Wikipedia defines the term “walkabout” as “a rite of passage where male Australian Aborigines would undergo a journey during adolescence and live in the wilderness for a period as long as six months. In this practice, they would trace the paths, or ‘songlines’, that their peoples’ ceremonials ancestors took, and imitate, in a fashion, their heroic deeds.” An alternative term in Wikipedia refers to a Walkabout as a “disambiguation.”
When’s the last time you engaged in “disambiguation”?
Oh, and you don’t have to be a male.
Folks tend to take personal and professional stock of themselves each December. You know, what they did and didn’t “achieve” or “accomplish” in the past year. It’s “natural” (?) in the sense that the fiscal year is coming to an end, the tax year is coming to an end and people are going to be evaluated by management. In other words, you feel as though you are self-evaluating. Yet it’s pretty much all about how you measure up in someone else’s eyes.
January becomes a clean slate. If you are in sales, it’s all about “forget what you did last year and the accolades you earned – what have you done for me lately?” Yikes! I’m only as good as my last sale in the eyes of management? If you are in a technical field, it’s more like whether you were able to not only bring in but also manage projects on time and at or under budget… especially last year. It’s a measurement of not only your technical acumen but your “people” skills. You know, that right-brain left-brain interface that is hardly a natural place for most engineers .
Again, your sight line is focused on someone else’s idea of how you should be measured.
What is your own horizon, your own personal benchmark? How can you determine your personal benchmark, even your starting point?
How ambiguous are you? To yourself?
Walkabout. I’m taking a week in February to do a lot of technical, sales and, yes, spiritual reading. I need to catch up…. not with my reading… but with myself. Where am I at? How has the sum total of everything that I have accomplished in 2009 affected my perspective and approach to business and life moving forward in 2010? After all, I’m the only person that can write my own Operating Manual. I can’t write it if I don’t take the time to understand just what type of equipment I am operating.

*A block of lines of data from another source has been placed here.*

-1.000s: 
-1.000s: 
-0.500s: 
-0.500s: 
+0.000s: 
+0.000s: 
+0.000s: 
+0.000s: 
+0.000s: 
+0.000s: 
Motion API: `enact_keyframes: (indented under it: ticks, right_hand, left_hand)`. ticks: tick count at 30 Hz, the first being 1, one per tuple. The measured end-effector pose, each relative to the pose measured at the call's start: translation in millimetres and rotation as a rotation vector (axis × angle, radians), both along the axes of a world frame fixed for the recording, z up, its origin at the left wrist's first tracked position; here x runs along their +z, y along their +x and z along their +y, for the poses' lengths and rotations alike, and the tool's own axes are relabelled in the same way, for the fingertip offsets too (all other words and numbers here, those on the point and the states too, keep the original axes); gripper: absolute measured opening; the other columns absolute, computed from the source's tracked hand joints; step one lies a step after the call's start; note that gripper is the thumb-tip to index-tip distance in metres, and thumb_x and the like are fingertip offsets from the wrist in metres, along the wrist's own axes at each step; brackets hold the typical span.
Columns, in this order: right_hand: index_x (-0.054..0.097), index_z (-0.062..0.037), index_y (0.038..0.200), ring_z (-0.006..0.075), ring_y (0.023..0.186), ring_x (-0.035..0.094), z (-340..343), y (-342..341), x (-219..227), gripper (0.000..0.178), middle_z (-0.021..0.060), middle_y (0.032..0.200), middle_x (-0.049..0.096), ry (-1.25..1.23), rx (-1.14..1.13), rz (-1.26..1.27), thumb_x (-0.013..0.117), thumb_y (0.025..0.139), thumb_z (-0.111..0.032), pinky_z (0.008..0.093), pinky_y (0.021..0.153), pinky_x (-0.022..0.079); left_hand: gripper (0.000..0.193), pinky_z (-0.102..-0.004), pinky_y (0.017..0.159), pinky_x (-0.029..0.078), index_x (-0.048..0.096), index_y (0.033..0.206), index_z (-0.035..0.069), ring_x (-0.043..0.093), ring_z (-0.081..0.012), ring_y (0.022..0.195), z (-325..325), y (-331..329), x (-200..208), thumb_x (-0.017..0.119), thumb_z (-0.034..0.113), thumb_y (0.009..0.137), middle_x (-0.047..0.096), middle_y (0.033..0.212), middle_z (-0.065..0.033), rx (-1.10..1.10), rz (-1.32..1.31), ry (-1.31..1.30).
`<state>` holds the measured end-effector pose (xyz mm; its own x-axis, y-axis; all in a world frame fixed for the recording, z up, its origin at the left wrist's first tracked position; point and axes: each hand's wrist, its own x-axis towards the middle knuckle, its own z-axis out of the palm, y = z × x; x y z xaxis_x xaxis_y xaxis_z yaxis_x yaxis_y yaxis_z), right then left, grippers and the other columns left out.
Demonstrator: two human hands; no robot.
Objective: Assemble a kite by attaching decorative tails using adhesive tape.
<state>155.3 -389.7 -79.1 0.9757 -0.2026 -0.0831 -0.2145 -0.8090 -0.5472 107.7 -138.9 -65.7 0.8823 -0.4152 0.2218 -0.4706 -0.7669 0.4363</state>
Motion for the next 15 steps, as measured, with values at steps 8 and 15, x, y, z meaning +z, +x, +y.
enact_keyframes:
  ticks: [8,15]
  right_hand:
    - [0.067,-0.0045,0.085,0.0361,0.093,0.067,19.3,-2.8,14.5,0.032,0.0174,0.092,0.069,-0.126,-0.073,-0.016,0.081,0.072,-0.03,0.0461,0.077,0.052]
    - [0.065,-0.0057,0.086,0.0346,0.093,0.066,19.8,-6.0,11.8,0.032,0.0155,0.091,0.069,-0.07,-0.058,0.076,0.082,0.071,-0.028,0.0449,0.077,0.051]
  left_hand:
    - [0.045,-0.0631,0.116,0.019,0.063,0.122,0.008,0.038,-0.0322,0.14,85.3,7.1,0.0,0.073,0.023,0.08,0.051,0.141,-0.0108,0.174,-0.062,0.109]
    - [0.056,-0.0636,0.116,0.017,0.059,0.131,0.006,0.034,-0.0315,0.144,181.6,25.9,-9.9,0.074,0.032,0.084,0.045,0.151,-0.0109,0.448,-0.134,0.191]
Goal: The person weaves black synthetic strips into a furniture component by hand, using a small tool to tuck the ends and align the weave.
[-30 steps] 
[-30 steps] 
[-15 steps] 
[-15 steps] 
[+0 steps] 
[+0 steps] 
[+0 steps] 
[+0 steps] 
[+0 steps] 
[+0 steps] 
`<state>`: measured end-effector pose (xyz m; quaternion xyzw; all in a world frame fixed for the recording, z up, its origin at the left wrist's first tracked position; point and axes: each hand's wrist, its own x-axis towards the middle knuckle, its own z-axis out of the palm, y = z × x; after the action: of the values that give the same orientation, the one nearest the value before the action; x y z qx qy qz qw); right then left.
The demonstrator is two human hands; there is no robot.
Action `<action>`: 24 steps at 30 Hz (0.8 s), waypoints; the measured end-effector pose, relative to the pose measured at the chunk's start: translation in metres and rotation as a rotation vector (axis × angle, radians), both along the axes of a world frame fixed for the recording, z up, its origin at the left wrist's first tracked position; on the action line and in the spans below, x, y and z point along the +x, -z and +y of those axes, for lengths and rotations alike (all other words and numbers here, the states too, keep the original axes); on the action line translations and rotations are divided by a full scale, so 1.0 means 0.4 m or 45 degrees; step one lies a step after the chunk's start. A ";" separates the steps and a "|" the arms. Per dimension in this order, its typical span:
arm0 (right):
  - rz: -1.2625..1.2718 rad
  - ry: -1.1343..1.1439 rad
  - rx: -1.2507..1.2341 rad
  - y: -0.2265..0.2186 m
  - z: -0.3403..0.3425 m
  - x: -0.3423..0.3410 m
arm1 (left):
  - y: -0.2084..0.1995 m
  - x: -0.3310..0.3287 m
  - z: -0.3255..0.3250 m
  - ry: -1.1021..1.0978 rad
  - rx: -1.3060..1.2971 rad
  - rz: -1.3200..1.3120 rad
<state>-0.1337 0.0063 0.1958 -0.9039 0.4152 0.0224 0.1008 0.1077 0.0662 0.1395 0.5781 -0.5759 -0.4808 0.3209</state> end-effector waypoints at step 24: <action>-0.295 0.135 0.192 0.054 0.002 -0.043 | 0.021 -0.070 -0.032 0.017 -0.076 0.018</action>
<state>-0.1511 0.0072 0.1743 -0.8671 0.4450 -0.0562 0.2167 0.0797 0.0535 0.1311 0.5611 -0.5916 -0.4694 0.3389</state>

Disambiguate. I’m taking a week in February to learn best practices about becoming better at planning and conducting Webinars. And I’m going to be composing a theme and game plan for lacing these webinars throughout my blog. I’ve got some great business associates online who are tremendous thought leaders in their own right. When we guest blog or conference call it’s synergy. There’s a lot to offer to our online communities.
Marinate. I’m taking a week in February to mentally marinate some new paradigm thinking regarding how decisions are made and how the traditional and consultative sales processes may be incomplete. I’m studying innovation, its sources, how to encourage my customers to embrace the risk associated with innovation and discover who, within their organizations, are true innovators.
Find your spiritual coordinates. I’m taking a week in February to reconnect to the Who is responsible for the journey that I’m on and that we all are on. As far as I know, we all have only One Ultimate Reporting Relationship. Sometimes we lose sight of this factor when we are chasing someone else’s performance goals.
Whether you have 30 minutes per week or a weekend a month or a week per year, go on a Walkabout. Every year. While I have been blogging about how the new global economy will force businesses to recalibrate, we all should recalibrate each year. It’s not just a matter of taking stock of our successes and failures – usually economically or professionally related.
Disambiguate yourself. I am. Let’s take the time to clarify, define and, quite frankly, get to know ourselves. We will make ourselves less ambiguous, more consistent and clear to others. Our thoughts and ideas are not compartmentalized but are stored in readily accessible areas in our brains where they can be combined and recombined for innovative strategies and solutions.
Walkabout. Something you need to decide to do rather than being forced into a situation of self-evaluation by your bosses. It’s your operating system. No one else. You write the operating manual.
Think about it. What is the value of disambiguation in your life?